If all attempts at reunification with the parents fail, adoption may be considered as the plan for the child. Parental rights will be legally terminated, and the child can then be adopted. Older children who probably could be placed with adoptive families may decide against adoption for themselves. f a child is over a certain age, for example, 12 years, in some states, he or she has the option of declining adoption. In such a case, a legal guardianship of extended foster case may be feasible.

In an increasing number of cases, foster children are adopted by their foster parents or placed in a legal risk situation with a family interested in adoption at the beginning of foster care or placed with extended family, and thus there is no need to relocate the child to another home, another school, new parents or new friends.

Recruitment for adoptive parents is achieved through MEDIA advertising, photo listing books and listings on state and national computer data banks. Many state social service agencies also offer picnics, bringing WAITING CHILDREN to the picnic in the hope the child and prospective parents may meet. In addition, the caseworker may already know a family who appears a good match for the child.
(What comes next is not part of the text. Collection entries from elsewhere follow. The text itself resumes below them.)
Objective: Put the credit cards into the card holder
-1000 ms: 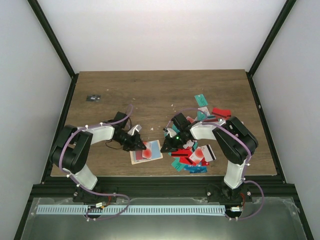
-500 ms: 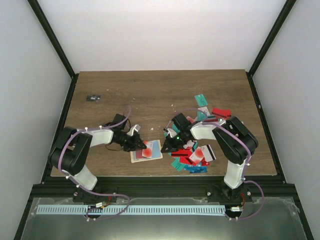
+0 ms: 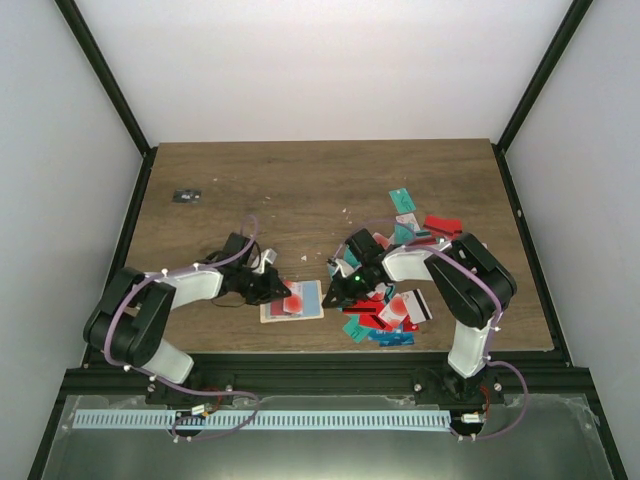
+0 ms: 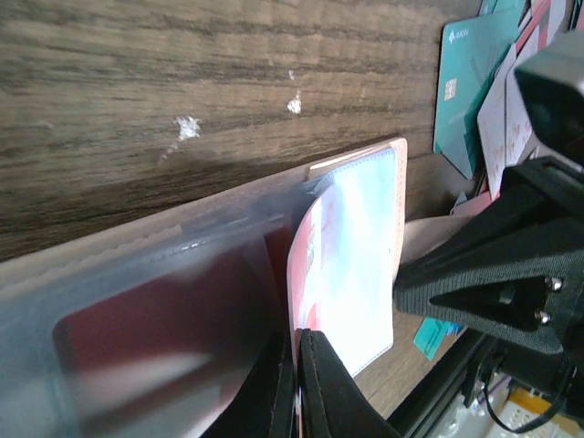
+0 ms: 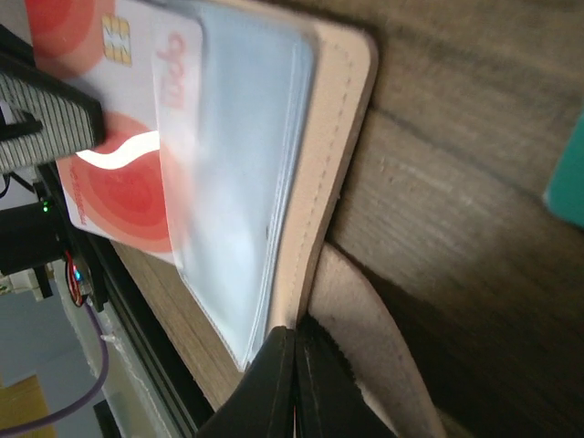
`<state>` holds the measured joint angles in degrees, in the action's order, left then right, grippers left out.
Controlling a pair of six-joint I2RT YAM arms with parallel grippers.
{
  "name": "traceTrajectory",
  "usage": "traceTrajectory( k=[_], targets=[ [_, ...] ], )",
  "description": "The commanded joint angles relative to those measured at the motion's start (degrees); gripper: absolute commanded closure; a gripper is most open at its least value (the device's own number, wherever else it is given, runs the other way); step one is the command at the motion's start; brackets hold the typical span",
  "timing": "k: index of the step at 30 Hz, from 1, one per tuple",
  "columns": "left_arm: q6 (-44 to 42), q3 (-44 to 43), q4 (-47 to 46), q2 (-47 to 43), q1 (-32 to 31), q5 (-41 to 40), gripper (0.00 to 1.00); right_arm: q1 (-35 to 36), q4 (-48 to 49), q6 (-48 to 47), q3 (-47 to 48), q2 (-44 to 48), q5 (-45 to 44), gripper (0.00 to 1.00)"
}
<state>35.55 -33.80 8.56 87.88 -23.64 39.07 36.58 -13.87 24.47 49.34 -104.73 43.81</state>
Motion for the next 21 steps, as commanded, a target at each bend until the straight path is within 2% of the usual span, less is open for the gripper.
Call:
traceTrajectory(
  k=[1, 21],
  targets=[
    [1.63, 1.19, -0.27, -1.11, -0.07, -9.57, 0.96, 1.13, -4.18, -0.59, -2.82, -1.77, -1.81, 0.96],
    [6.11, 2.51, -7.39, 2.89, -7.05, -9.19, 0.96, 1.15, -4.05, -0.72, -1.98, -2.11, -1.1, 0.97]
  ],
)
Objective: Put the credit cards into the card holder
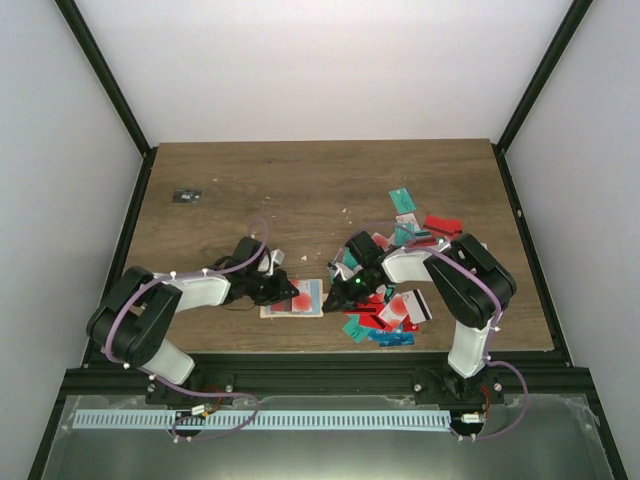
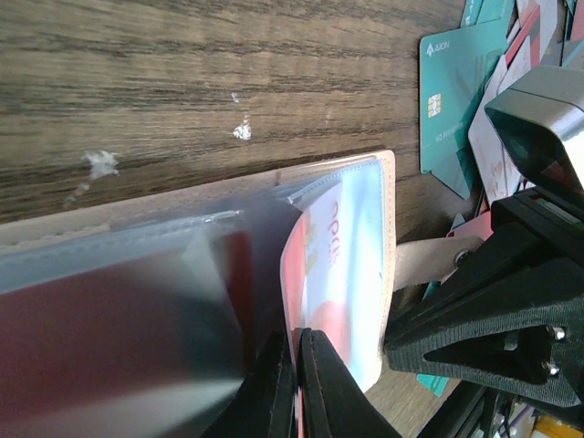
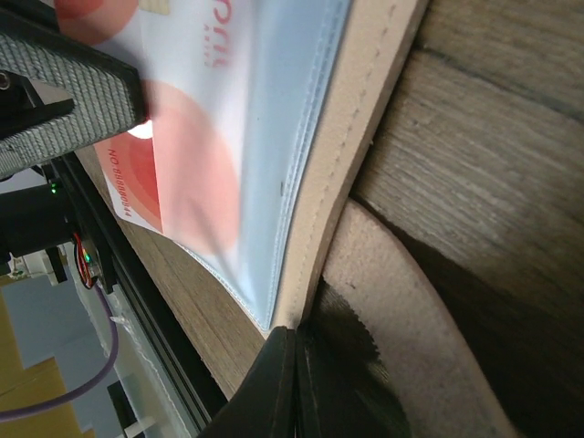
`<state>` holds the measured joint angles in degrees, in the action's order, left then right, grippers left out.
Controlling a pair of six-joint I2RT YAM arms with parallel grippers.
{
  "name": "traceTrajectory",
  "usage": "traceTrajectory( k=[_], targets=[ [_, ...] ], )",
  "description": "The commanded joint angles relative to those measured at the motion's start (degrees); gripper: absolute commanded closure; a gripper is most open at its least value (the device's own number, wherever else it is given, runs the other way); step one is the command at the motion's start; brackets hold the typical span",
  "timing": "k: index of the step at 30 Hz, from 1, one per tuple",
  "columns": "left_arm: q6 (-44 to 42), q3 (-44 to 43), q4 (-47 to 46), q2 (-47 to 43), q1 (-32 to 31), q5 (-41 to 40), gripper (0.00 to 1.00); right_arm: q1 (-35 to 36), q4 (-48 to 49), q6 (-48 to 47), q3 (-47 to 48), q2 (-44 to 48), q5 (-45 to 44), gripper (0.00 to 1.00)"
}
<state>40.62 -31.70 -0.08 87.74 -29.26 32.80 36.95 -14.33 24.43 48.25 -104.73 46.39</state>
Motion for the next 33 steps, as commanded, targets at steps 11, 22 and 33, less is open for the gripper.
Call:
traceTrajectory(
  k=[11, 22, 33],
  targets=[
    [-4.0, -3.49, 6.73, 6.0, -2.39, -4.32, 0.96, 0.76, -4.76, -1.71, 0.47, -2.47, -4.5, 0.98],
    [-12.63, -11.11, 18.93, 8.51, -2.38, -5.7, 0.96, 0.66, -9.82, -3.21, 5.19, -3.72, -10.76, 0.99],
    [-17.88, -12.39, 21.43, 12.06, -2.39, -1.23, 0.96, 0.17, -11.92, -2.24, 8.27, -5.5, -15.34, 0.99]
  ],
)
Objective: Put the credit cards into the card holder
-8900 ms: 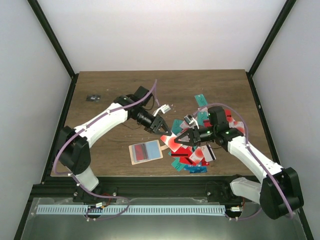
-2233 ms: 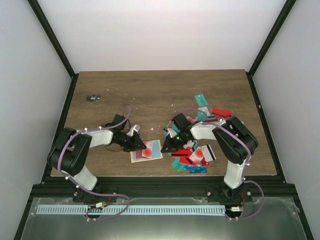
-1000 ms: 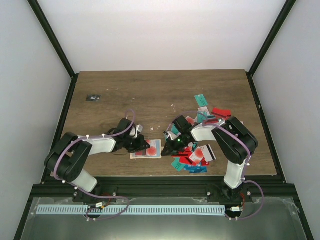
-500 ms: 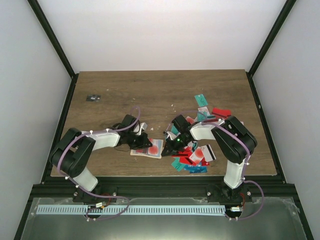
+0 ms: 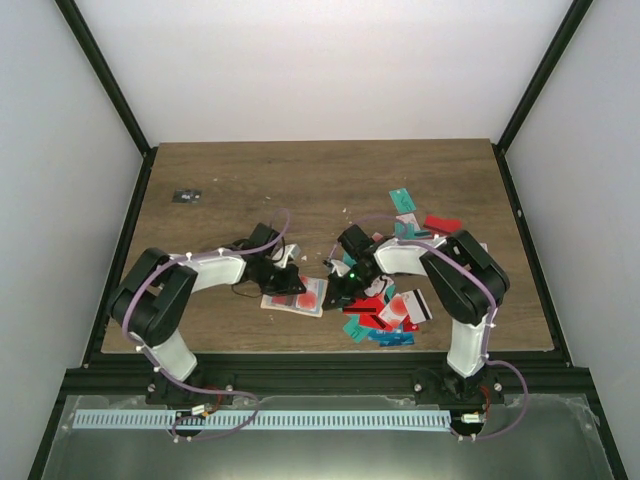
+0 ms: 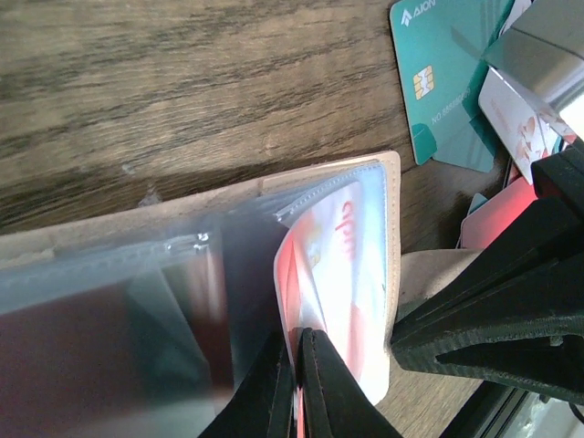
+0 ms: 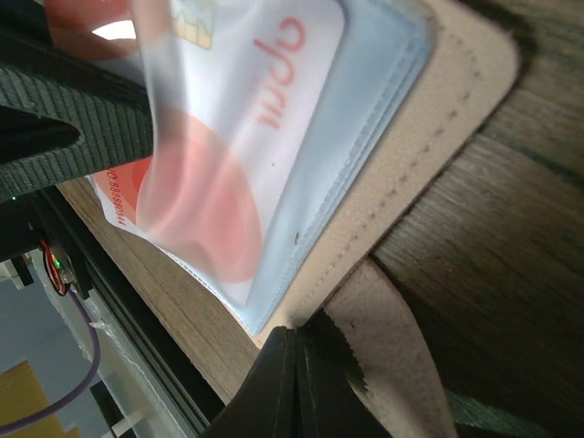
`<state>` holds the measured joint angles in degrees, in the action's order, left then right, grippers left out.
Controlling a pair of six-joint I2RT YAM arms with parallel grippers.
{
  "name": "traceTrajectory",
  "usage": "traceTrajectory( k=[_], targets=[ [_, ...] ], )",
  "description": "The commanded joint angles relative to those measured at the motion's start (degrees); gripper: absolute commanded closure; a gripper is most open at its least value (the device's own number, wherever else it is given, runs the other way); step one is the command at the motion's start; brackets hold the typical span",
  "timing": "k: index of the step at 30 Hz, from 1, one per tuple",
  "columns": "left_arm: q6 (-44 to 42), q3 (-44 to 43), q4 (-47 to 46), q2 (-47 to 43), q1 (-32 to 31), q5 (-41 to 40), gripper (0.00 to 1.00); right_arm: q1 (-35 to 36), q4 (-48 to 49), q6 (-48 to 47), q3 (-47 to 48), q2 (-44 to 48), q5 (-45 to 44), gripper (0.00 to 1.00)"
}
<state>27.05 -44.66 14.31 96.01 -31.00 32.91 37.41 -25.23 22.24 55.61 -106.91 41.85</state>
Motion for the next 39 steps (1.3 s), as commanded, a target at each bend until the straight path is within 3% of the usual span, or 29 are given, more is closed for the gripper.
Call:
traceTrajectory(
  k=[1, 10, 15, 26, 34, 39],
  targets=[
    [-4.71, 0.35, 7.25, 4.25, -0.59, -0.96, 0.96, -0.38, -1.11, 0.06, 1.23, -3.56, -11.04, 0.99],
    [-5.27, -2.29, 6.48, 7.53, -0.64, 1.52, 0.96, -0.67, -2.49, -0.71, 4.61, -5.66, -11.91, 0.99],
    [-4.04, -2.47, 5.94, 7.76, -0.64, 2.1, 0.9, -0.76, -2.86, -1.2, 5.26, -5.76, -11.9, 0.99],
    [-0.18, -3.05, 13.25, -1.92, -0.64, -1.16, 0.56, -0.93, -2.72, -1.35, 5.05, -2.69, -10.98, 0.99],
    [2.05, -4.01, 18.28, -9.73, -0.64, -1.48, 0.21, -0.9, -2.37, -0.85, 4.59, -0.09, -9.56, 0.99],
    [2.57, -5.65, 24.8, -14.85, 0.45, -9.18, 0.06, -0.88, -2.34, -0.75, 4.5, 2.57, -6.16, 0.99]
  ],
)
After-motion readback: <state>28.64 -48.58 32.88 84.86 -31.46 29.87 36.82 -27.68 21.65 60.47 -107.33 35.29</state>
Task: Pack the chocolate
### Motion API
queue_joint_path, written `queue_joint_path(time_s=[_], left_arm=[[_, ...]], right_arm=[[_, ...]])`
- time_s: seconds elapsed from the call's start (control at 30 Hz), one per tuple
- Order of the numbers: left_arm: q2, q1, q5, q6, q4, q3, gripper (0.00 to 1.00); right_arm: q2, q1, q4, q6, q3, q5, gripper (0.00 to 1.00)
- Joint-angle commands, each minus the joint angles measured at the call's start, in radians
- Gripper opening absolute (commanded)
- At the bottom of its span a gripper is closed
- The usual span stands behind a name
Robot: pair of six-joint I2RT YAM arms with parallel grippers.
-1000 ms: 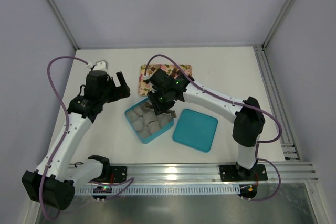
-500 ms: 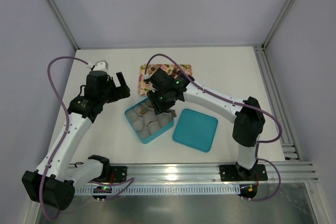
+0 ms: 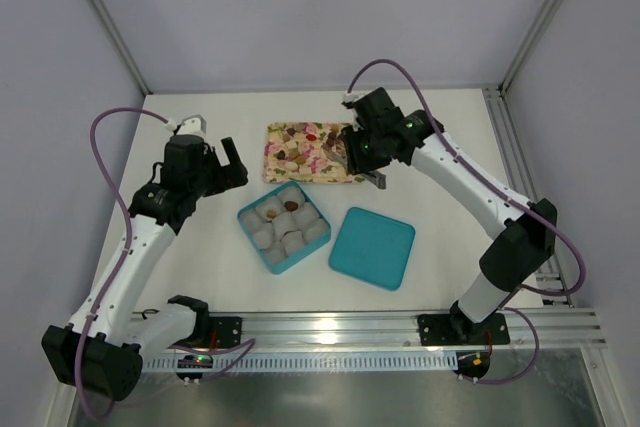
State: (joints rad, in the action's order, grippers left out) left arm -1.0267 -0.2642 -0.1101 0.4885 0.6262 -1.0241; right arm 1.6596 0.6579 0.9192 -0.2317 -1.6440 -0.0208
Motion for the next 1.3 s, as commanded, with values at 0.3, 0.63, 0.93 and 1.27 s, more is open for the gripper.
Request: queue_joint_path(time_s=[0.3,0.63,0.93,1.27], left_arm=[[0.004,-0.001,-0.002,-0.014,-0.023,0.005,1.00],[0.002,-0.001,-0.003,-0.014,-0.022,0.006,1.00],[0.002,-0.001,-0.007,-0.014,-0.022,0.006,1.00],[0.004,-0.001,-0.010,-0.016,-0.022,0.007,1.00]], right_arm=[[0.018,-0.161,-0.029,0.091,0.096,-0.018,0.50],[0.077,-0.167,-0.048,0.112,0.082,-0.011,0.51],[0.126,-0.173,-0.060,0.123,0.059,-0.011,0.51],[0.121,-0.172,-0.065,0.121,0.075,0.007,0.47]])
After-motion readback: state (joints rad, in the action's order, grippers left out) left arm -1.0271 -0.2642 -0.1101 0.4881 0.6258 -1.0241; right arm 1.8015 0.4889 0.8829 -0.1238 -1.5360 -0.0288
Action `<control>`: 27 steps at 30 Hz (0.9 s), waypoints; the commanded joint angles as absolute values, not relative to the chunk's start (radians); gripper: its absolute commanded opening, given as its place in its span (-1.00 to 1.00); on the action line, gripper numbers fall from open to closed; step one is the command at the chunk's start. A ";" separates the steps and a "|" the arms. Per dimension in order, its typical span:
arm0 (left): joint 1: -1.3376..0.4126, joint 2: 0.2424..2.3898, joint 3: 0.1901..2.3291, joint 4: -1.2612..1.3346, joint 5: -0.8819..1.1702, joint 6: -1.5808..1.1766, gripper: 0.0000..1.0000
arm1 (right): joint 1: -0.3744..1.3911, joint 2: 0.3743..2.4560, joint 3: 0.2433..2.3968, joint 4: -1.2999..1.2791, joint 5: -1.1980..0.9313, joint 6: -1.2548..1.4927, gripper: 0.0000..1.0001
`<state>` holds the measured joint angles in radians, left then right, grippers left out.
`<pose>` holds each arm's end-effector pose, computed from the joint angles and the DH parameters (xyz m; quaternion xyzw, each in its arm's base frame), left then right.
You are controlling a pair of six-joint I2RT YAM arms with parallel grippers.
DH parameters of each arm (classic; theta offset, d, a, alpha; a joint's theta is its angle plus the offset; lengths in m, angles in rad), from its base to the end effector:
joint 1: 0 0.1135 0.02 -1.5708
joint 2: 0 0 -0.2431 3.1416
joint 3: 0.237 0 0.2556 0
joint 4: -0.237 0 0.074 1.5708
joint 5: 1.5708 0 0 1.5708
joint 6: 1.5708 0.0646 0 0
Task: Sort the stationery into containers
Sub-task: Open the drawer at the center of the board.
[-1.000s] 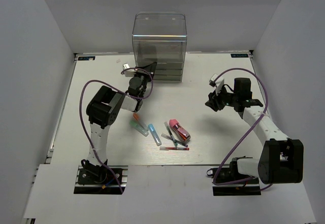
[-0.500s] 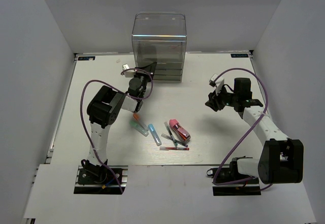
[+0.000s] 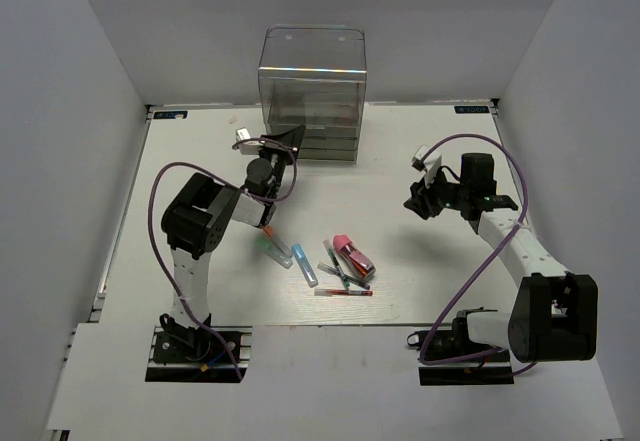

The Foster care adoption process is complex, and afflicted by many potential barriers,some of which are easier to address than others. Some barriers may even be considered necessary, in that they exist to protect a child’s best interests or a parents rights. For example, some children are not psychologically ready to be adopted, and some children might choose not to be adopted. The age at which children can choose rather they wish to be adopted is 12, by law. Similarly, the process may slow to ensure thats parents have the opportunity to appeal court decisions or to obtain sufficient services to address their own needs. Thus even in a perfect system, some adoptions would not quickly move forward, and some would not happen at all.

States vary as to when they begin the process of finding an adoptive placement for the child. Some begin during concurrent planning, while others wait until PPR proceedings have been finalized. This process involves recruiting, selecting, and approving the appropriate home. The court then conducts adoption proceedings, while the agency sets up a subsidy, and establishes services for the adoptive family,and prepares the family,and child for the Adoption. All adoptive families are eligible to receive an adoption subsidy to assist with care expenses.